Our latest adventure was a trip to Oman with our friends—you know, the one where the passport drama happened! This was our first time traveling with another family, and honestly, we were a little nervous about managing four kids under five. Little did we know, the "grown-up to kid" ratio was about to get even crazier.
The day before we left, my friend discovered her passport was expired. So for the first part of the trip, it was three adults and four kids. It was a bit overwhelming at times, especially when trying to have a "quiet" meal, but the kids were so happy to have each other to play with. Sharing the experience with them made everything feel so much more special. As the saying goes, "happiness is only real when shared," and this trip proved it!

Kicking off in the Mountains of Saiq
We started our trip in the stunning Saiq mountains, staying at the Al Jabal Al Akhdar Resort by Anantara. The views were absolutely breathtaking. The kids were so excited to be on an adventure with their friends!



Despite the late April heat our first hike took us through a local village where we saw beautiful terraced pomegranate farms. We even stumbled upon a rose oil cultivation. The wadis were dry since it hadn't rained in months, but the scenery was gorgeous. On the way back, the kids were totally wiped out, so the dads heroically ran uphill for 30 minutes to get the car and bring us back. (For context, that same walk had taken us 2.5 hours with the little ones!)
Our second hike took us to a quiet village called Al Suwgra, where we grabbed a snack at a cool local café. Coincidentally, it was Italy's Liberation Day, so we added a special memory by singing "Bella Ciao" on the trail. Axel kept singing "Oh parmigiano" instead of saying "partigiano" though.
History, Sands, and Wadis
In between our mountain adventures, we visited the Nizwa Fort. The heat was brutal, but the fort's design was fascinating, and the kids loved all the clever defensive traps. The walls were tall enough to make us walk in the shade.

Next, we went into the Wahiba Desert. Getting to our camp, Infinity Desert Camp, was an adventure in itself. Paolo managed to get our car stuck in the sand! Luckily, we made it in time to see a beautiful sunset, with the kids gracefully rolling down the dunes.

The next morning, we were up at 4:30 a.m. for a camel ride. Our little one, Ari, was so excited and even named his camel Giallin! He spoke about Giallin for months!!
During the camel walk the silence of the desert before sunrise was incredible. The kids were also too sleepy to talk.


On the way out of the desert, we stopped at Wadi Bani Khalid. We heard it can get crowded, so a quick tip for anyone going: get there early! It was already hot, and the hike was a bit tough, but the cool water at the end was so worth it. The kids were brave enough to try to swim with us in the tunnels digged by water's passage through stone.
A Peaceful Ending in Muscat
We wrapped up our trip in Muscat, after stopping in Sur for a half day trip. We arrived in Muscat very late in the evening. The navigation pushed us to take an unpaved road, but after the desert experience, we decided to take the longer paved route. Muscat was the perfect way to wind down. We visited the famous Sultan Qaboos Grand Mosque, a place of incredible beauty and peace but for the most of the time we stayed by the sea. The city was spotless—it’s amazing how well-maintained everything is there.

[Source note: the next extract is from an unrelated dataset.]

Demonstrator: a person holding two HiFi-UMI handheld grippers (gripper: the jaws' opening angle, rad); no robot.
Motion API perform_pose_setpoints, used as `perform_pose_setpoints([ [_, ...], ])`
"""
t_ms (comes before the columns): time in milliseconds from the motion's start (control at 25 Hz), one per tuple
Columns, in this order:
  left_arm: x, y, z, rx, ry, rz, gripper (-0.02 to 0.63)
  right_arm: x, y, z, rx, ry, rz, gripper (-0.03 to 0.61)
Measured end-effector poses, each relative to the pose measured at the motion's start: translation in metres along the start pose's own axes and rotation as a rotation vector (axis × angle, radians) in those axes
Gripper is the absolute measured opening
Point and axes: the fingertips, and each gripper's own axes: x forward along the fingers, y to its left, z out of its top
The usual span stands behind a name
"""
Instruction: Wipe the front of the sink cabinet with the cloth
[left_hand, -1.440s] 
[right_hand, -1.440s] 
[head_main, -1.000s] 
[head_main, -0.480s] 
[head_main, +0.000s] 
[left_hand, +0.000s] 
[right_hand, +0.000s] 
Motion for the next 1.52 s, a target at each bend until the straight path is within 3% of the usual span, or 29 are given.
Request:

We also explored the Mutrah Souq, where we did what we do best: food shopping! We love bringing home edible souvenirs, and we found a sweet shop where the kids could taste everything before we bought it. We also discovered a fantastic restaurant called Ramssa Omani Restaurant, with a lovely outdoor seating area, a playful corner for the kids, and even some friendly cats.
In the Mutrah Souq I regretted not buying some jewellery. The jewellery stores are full of hand made unique pieces, usually crafted in India. In Europe we can't find this craftmanship masterpieces anymore, I'm afraid. We've lost the skills.